## Exercise instructions
Show each line of the listing in which the word "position" occurs.

## Source material
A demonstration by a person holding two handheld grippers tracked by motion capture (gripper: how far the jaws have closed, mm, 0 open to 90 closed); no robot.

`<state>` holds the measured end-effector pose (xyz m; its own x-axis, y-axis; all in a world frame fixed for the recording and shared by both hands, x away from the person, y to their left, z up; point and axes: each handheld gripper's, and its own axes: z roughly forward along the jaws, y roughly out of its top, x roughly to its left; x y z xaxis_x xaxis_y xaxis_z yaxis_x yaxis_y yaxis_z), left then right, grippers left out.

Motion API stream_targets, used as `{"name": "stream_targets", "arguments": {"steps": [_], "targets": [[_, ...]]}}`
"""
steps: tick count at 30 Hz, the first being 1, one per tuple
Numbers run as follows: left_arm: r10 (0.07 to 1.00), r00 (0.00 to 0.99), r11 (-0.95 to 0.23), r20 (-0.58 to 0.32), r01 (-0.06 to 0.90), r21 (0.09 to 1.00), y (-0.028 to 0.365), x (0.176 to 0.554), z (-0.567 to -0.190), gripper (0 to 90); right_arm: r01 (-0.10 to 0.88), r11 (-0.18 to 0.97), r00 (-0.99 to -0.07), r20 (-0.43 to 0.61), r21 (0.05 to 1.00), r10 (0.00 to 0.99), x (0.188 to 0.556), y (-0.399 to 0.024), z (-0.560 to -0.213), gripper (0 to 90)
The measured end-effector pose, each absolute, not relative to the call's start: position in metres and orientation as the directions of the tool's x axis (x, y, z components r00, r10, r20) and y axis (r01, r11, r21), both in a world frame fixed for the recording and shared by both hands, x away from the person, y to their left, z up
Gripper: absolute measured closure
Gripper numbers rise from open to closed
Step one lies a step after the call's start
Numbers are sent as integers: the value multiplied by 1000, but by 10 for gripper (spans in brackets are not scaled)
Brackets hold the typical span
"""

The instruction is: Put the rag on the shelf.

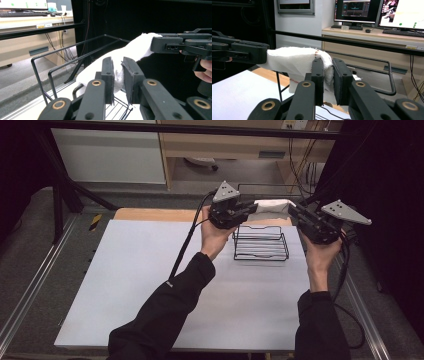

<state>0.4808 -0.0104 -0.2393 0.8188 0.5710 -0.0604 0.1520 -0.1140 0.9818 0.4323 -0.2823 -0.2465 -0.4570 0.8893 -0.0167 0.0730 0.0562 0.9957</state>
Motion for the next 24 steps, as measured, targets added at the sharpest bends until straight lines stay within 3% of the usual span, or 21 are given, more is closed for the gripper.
{"name": "stream_targets", "arguments": {"steps": [8,15,24], "targets": [[574,814,-99,-84,171,980,-2,476,-228,742,74,57,-453,-17,996,891,431,-282,-250,804],[596,794,-81,-114,202,976,-4,483,-215,818,76,56,-455,-16,996,890,431,-282,-255,806],[624,771,-89,-130,236,968,-7,491,-214,850,78,59,-456,-17,995,890,430,-283,-257,807]]}}
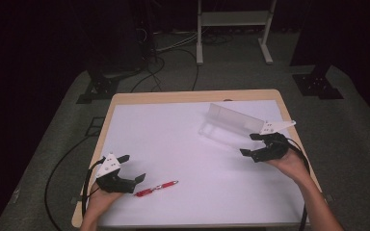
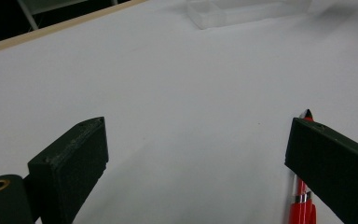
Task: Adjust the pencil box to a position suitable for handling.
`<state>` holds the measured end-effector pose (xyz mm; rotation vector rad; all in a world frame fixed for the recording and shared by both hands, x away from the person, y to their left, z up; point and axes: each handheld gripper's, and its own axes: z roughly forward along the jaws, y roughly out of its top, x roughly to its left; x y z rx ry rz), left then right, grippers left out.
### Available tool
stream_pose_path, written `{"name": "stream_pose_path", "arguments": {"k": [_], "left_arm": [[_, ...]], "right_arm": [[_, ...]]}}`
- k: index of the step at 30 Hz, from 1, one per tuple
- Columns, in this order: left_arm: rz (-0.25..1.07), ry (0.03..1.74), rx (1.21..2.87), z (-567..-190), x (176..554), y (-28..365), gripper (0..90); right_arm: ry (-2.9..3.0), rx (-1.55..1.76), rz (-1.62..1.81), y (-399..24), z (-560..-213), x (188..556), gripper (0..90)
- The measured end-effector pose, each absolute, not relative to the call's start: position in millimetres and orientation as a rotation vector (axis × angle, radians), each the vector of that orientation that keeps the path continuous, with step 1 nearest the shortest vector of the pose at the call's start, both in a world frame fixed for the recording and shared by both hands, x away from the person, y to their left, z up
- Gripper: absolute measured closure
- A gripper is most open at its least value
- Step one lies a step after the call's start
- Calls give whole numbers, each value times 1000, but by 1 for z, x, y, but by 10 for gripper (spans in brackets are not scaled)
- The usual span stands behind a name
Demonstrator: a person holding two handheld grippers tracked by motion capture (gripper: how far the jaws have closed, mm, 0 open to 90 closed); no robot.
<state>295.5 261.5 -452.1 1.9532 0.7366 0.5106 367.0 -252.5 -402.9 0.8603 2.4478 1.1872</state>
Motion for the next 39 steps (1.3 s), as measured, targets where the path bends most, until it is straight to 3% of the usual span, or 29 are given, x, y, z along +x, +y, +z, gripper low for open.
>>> {"name": "stream_pose_path", "arguments": {"k": [12,39], "left_arm": [[503,732,1949,-452,295,262,52],[493,730,1927,-450,295,264,52]], "right_arm": [[2503,847,1126,-234,-408,396,256],[2602,834,1065,-212,-435,423,461]]}}
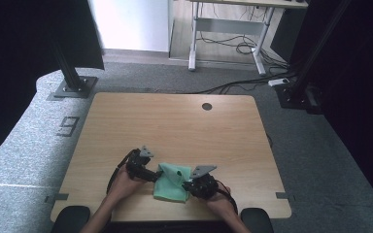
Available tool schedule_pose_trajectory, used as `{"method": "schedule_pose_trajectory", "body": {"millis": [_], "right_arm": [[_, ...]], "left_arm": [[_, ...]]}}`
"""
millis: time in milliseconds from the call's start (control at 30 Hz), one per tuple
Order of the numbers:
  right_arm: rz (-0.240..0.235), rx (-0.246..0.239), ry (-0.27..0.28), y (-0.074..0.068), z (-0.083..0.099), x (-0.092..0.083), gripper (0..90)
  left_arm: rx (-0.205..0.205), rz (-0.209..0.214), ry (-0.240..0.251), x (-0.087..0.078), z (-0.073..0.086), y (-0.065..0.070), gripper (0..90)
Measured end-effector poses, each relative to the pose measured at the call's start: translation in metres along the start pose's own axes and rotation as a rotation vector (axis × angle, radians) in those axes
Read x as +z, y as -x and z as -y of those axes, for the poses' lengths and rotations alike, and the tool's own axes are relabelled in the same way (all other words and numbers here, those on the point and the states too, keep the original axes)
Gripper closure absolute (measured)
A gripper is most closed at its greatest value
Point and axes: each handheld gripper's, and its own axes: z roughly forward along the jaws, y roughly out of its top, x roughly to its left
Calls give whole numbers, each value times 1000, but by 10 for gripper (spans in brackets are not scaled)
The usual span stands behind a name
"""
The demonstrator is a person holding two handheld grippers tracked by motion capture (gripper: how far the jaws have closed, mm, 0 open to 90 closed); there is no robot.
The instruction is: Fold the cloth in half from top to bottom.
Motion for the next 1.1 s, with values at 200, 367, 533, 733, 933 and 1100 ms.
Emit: {"method": "schedule_pose_trajectory", "body": {"millis": [200,367,533,733,933,1100], "right_arm": [[27,10,-4,13,-7,5,838],[39,18,8,19,-13,7,829],[28,6,15,15,-10,4,797],[10,24,23,15,-8,-2,766],[2,33,26,12,-3,-9,714],[17,46,44,12,4,-21,623]], "left_arm": [[-19,-33,10,5,0,-5,48],[-29,-28,6,3,-2,-9,68],[-15,-23,30,-19,-11,-14,63],[-27,-61,97,-35,-36,-24,68],[-1,-25,79,-11,-65,-28,68],[-10,75,51,4,-64,-25,68]]}}
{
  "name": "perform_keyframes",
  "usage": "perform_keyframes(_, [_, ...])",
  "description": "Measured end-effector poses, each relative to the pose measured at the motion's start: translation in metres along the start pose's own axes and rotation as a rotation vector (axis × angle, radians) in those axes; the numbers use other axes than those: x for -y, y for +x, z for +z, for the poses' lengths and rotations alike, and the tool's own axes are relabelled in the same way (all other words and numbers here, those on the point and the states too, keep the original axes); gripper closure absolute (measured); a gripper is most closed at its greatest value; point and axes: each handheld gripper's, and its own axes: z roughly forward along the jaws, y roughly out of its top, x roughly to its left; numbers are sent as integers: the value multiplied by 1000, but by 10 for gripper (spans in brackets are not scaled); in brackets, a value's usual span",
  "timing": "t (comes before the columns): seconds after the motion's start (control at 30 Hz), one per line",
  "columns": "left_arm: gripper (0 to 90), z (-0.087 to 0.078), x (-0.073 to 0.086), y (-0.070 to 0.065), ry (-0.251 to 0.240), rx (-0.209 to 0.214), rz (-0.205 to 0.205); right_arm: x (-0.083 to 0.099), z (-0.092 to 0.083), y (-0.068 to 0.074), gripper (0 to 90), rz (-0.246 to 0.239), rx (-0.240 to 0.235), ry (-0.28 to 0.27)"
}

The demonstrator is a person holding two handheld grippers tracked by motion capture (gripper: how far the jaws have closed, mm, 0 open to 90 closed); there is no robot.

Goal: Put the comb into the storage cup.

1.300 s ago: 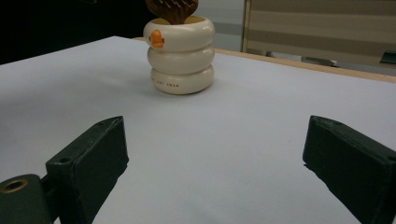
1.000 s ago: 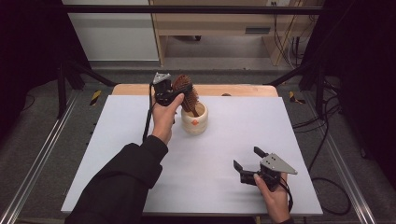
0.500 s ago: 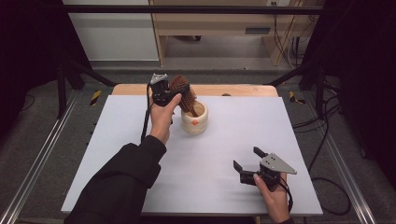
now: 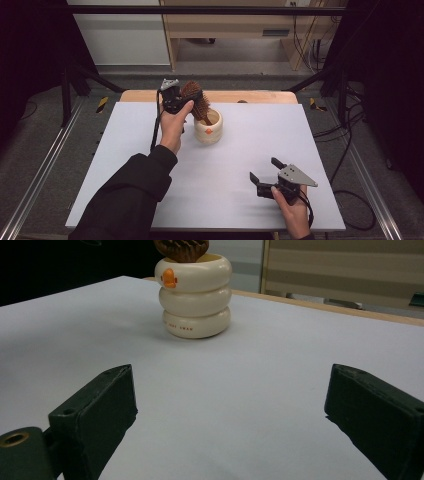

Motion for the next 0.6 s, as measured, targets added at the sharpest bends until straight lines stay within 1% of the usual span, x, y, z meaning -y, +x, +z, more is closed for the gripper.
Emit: perform_keyframes(0.6, [382,0,2,3,-2,-3,4,1,0,0,64,-1,-2,4])
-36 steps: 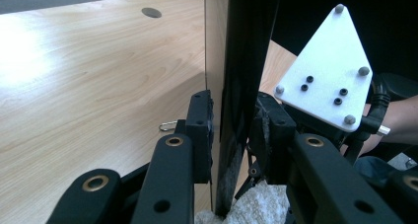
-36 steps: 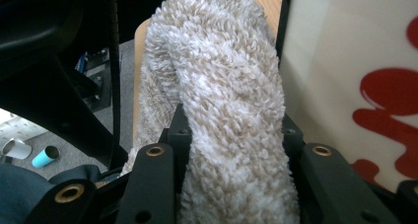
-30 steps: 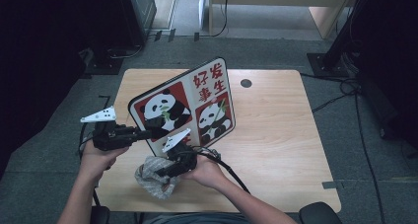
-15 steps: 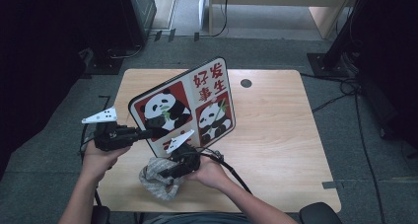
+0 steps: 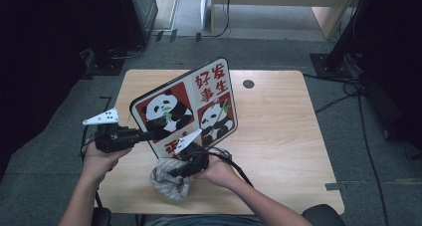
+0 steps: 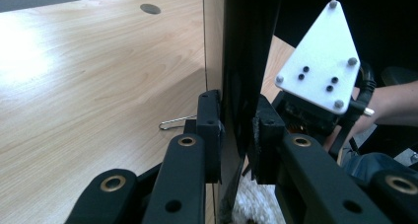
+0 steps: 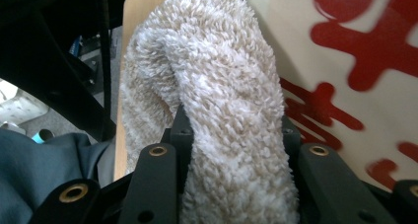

## Solution
The measured end-effector pose, each absolute, not relative to the call's start: position in metres and orientation as the directions of the tool's x axis (x, y, z components r00, r10, r20) and y axis (r01, r11, r21), both in a world frame fixed for the recording and shared by both hands, x away from the person, y to their left, z up
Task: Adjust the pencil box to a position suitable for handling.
- The measured end-effector pose, each absolute, not relative to the call's start: position in millimetres and orientation as a rotation vector (axis × angle, radians), each the vector of that orientation that keeps the path continuous, with step 1 nearest the shortest vector of the pose at the call's start, both in a world frame fixed for the recording and shared by both hands, x away from the person, y to their left, z up

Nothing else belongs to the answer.